AMD: R9xx Speculation

Major architectural changes are introduced to market several years after the designers made a prediction what changes would pay off in the final design.
If the chip design pipeline waits until a feature pays off, it won't come out for two or so years.
The choice is to pick possible winners as best you can way before you know the answer, or guarantee you are late to the party.

This is a popular line around here, but I think it's largely a fallacy, and furthermore not really applicable to internal implementation details such as the Vec5 vs. Vec4 or balancing of ALU vs. TMUs vs. ROPs.
As you say, the chip design pipeline is at least 2-3 years when it comes to something like Cayman. (Anand gave a year of design that seemed reasonable.) Its new architectural features have been known internally for a long time, down to the nittiest of gritty details. So when the product is available for consumer purchase, unless the driver team has been completely sleeping at the wheel, the drivers should pretty much exploit the new design. It's running DX11 code. It won't get more efficient with time.

And when we are talking about externally accessible features (which is not really the case with Cayman vs Barts or 58xx, since they are all accessed through DX11), we have to remember that we are not talking about an open market, but what is effectively a duopoly. There is no way that software is going to require new hardware features before they are available. And from availability in hardware to widespread use in software there is a significant lag. A few sponsored titles may make use of a new feature, but developers need to sell their games to a market, and if the installed base isn't there, a new feature will be either completely ignored or possibly optional. Or put another way, if a feature doesn't have the blessing of Microsoft and the backing of both IHVs, it's effectively dead in the water, and even with full support it won't see widespread use until there is a substantial installed base. Did lack of TruForm hurt nVidia much? Did ATIs lack of SM3 ever matter outside forum fanboi bickering?
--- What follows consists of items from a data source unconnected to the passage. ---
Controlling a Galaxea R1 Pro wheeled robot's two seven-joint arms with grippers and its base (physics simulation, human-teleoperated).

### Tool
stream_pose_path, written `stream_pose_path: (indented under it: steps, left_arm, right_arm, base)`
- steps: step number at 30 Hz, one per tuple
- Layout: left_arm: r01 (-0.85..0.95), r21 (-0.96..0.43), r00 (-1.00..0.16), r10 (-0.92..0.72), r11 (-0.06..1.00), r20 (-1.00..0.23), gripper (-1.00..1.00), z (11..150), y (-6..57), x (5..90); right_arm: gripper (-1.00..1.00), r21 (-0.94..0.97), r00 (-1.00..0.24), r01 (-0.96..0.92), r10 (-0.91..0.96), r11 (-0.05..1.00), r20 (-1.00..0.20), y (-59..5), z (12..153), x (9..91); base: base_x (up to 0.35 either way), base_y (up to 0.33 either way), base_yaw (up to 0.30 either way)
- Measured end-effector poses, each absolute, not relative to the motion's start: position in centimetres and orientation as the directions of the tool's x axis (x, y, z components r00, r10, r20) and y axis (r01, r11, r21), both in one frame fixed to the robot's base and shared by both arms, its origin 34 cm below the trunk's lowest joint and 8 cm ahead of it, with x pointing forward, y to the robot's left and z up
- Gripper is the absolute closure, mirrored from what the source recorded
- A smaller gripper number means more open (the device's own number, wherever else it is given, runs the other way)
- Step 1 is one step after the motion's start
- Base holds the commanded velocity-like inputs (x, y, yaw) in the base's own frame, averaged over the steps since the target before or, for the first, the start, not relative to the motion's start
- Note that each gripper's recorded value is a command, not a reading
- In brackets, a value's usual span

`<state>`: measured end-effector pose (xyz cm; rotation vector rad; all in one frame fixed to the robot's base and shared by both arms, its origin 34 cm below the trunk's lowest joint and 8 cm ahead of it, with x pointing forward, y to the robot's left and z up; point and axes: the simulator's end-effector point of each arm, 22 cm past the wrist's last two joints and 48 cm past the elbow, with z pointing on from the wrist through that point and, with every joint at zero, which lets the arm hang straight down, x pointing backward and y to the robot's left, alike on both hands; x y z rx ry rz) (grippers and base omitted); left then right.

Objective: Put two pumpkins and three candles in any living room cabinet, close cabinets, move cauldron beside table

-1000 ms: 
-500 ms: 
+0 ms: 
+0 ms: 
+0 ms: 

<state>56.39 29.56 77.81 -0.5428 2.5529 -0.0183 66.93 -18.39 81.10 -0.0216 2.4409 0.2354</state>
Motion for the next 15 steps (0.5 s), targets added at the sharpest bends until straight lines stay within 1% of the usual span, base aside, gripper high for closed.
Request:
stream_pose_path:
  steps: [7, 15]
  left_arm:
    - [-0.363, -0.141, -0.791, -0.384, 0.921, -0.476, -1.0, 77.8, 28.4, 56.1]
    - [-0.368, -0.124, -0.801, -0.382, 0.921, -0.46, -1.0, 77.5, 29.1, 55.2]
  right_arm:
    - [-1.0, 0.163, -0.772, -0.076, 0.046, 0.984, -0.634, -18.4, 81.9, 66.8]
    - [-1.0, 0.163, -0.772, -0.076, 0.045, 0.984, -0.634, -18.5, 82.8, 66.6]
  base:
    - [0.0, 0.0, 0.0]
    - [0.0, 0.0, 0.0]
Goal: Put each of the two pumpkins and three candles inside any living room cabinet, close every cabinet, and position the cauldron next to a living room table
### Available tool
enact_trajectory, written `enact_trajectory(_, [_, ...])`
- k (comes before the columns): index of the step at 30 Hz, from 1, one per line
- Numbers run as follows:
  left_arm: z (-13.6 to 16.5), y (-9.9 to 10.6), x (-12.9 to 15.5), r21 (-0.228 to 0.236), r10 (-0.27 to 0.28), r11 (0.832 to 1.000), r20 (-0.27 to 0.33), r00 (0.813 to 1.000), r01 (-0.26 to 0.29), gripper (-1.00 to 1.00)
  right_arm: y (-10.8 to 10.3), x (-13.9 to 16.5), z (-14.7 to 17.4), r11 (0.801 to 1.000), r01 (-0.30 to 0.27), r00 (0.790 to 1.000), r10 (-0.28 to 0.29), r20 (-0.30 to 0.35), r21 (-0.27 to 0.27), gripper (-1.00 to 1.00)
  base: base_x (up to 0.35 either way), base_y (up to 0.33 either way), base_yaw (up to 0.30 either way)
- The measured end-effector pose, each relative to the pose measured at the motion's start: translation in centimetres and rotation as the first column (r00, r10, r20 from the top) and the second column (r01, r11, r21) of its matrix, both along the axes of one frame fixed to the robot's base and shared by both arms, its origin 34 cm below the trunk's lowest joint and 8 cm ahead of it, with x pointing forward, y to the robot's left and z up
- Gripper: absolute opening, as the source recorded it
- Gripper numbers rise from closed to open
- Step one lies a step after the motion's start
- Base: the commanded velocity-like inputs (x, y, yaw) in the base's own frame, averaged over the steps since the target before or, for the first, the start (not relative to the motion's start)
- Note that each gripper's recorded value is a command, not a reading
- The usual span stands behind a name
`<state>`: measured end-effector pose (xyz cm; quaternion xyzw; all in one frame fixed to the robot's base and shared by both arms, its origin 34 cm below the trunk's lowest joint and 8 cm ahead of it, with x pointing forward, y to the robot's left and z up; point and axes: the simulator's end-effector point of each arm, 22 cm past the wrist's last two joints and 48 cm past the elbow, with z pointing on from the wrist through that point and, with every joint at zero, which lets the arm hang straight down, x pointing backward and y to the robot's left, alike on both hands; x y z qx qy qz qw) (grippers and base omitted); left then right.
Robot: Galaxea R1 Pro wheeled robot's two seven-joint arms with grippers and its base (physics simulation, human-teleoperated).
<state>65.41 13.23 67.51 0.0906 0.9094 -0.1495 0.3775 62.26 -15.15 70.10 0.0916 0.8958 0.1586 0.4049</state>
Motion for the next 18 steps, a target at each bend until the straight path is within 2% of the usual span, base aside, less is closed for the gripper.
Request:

Pretty much by definition, there is no way either ATI or nVidia can be surprised by, and therefore too late to market with an essential feature.


So no, when I look at Cayman, I don't see a design that is ahead of its time, I see a design that, for reasons that aren't obvious, didn't quite hit the mark. There is no substantial benefit to be seen, on the contrary it even seems to lag behind Barts in efficiency. But then again there are other aspects of it, such as the new power management and AA mode are welcome additions to Barts. It would be gross exaggeration to call the design a failure - it simply hasn't quite lived up to what could be expected of AMDs reengineering effort.
 
This is a popular line around here, but I think it's largely a fallacy, and furthermore not really applicable to internal implementation details such as the Vec5 vs. Vec4 or balancing of ALU vs. TMUs vs. ROPs.
Those tradeoffs are informed by simulation of workloads, some coming from current workloads and some based on projections of future ones.
I do not understand how relying on projections of future workloads is not without the risk of estimating wrong.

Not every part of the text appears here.